Image-only in Monocular 3D Object Detection. Recent works have tried to fully explore the potency of RGB images for 3D detection. Most of them include geometric constraints and 2D detectors to explicitly describe the 3D information of the object. [26] uses CNN to estimate the dimension and orientation extracted feature from the 2D box, then it proposes to obtain the location of an object by using the geometric constraints of the perspective relationship between 3D points and 2D box edges. This contribution is followed by most image-based detection methods either in refinement step or as direct calculation on 3D objects [3, 20]. All we know in this constraint is that certain 3D points are projected onto 2D edges, but the corresponding relationship and the exact location of the projection are not clear. Therefore, it needs to exhaustively enumerate \(8^4=4096\) configurations to determine the final correspondence and can only provide four constraints, which is not sufficient for fully 3D representation in 9 parameters. It led to the need to estimate other prior information. Nevertheless, possible inaccuracies in the 2D bounding boxes may result in a grossly inaccurate solution with a small number of constraints. Therefore, most of these methods obtain more accurate 2D box through a two-stage detector, which is difficult to get real-time speed.

Keypoints in Monocular 3D Object Detection. It is believed that the detection accuracy of occluded and truncated objects can be improved by deducing complete shapes from vehicle keypoints [5, 27, 44]. They represent the regular-shape vehicles as a wire-frame template, which is obtained from a large number of CAD models. To train the keypoint detection network, they need to re-label the data set and even use depth maps to enhance the detection capability. [13] is most related to our work, which also considers the wire-frame model as prior information. Furthermore, It jointly optimizes the 2D box, 2D keypoints, 3D orientation, scale hypotheses, shape hypotheses, and depth with four different networks. This has limitations in run time. In contrast to prior work, we reformulate the 3D detection as the coarse keypoints detection task. Instead of predicting the 3D box based on an off-the-shelf 2D detectors or other data generators, we build a network to predict 9 of 2D keypoints projected by vertexes and center of 3D bounding box while minimize the reprojection error to find an optimal result.

3 Proposed Method

In this section. We first describe the overall architecture for keypoint detection and prior property prediction. Then we detail how to estimate the 3D bounding box of the object by maintaining 2D-3D consistency.

Fig. 2.
figure 2

An overview of proposed keypoint detection architecture: It takes only the RGB images as the input and outputs main center heatmap, vertexes heatmap, and vertexes coordinate as the base module to estimate 3D bounding box. It can also predict other alternative priors to further improve the performance of 3D detection.

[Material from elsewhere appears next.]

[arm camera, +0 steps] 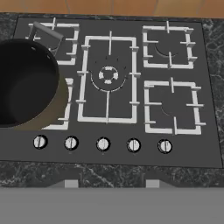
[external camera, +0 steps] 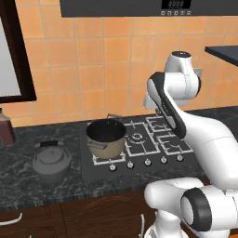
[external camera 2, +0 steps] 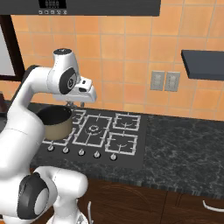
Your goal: Pick the kettle from the counter and place it on a stove burner. Then turn the burner on.
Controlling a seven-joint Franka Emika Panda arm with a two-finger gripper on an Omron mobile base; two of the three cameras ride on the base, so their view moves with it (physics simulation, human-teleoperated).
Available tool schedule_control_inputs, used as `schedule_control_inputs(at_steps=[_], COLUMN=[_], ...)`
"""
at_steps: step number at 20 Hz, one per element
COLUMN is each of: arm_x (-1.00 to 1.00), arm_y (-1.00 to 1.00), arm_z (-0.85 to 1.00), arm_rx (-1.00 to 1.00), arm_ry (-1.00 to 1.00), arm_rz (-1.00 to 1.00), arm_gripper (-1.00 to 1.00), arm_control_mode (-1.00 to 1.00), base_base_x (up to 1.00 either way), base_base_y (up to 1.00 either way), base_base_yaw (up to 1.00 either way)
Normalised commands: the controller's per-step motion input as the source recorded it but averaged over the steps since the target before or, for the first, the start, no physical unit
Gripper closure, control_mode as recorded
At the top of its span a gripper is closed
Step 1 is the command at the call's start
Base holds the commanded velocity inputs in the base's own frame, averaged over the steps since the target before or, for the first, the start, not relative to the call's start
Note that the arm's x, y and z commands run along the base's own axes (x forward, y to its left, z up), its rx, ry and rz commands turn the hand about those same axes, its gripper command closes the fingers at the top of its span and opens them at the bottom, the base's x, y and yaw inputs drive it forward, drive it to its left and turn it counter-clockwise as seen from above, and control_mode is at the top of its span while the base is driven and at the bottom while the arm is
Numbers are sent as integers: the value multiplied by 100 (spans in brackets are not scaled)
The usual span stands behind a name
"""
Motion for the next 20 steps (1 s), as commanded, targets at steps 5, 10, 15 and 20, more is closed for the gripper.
schedule_control_inputs(at_steps=[5,10,15,20], arm_x=[-1,-68,-88,-56], arm_y=[9,90,100,84], arm_z=[0,8,29,22], arm_rx=[-2,-1,0,-1], arm_ry=[0,-29,-44,-26], arm_rz=[0,-15,-19,-3], arm_gripper=[-100,-100,-100,-100], arm_control_mode=[-100,-100,-100,-100], base_base_x=[0,0,0,0], base_base_y=[0,0,0,0], base_base_yaw=[0,0,0,0])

3.1 Keypoint Detection Network

Our keypoint detection network takes an only RGB image as the input and simultaneously generates 2D-related information, such as perspective points and 2D size, and 3D-related information, such as dimension, orientation and distance. As shown in Fig. 2, it consists of three components: backbone, keypoint feature pyramid, and detection head. The main architecture adopts a one-stage strategy that shares a similar layout with the anchor-free 2D object detector [15, 18, 36, 45], which allows us to get a fast detection speed. Details of the network are given below.

Backbone. For the trade-off between speed and accuracy, we use two different structures as our backbones: ResNet-18 [12] and DLA-34 [43]. All models take a single RGB image \(I \in \mathbb {R}^{W \times H \times 3}\) and downsample the input with factor \(S=4\). The ResNet-18 and DLA-34 build for image classification network, the maximal downsample factor is \(\times 32\). We upsample the bottleneck thrice by three bilinear interpolations and \(1 \times 1\) convolutional layer. Before the upsampling layers, we concatenate the corresponding feature maps of the low level while adding one \(1\times 1\) convolutional layers for channel dimension reduction. After three upsampling layers, the channels are 256, 128, 64, respectively.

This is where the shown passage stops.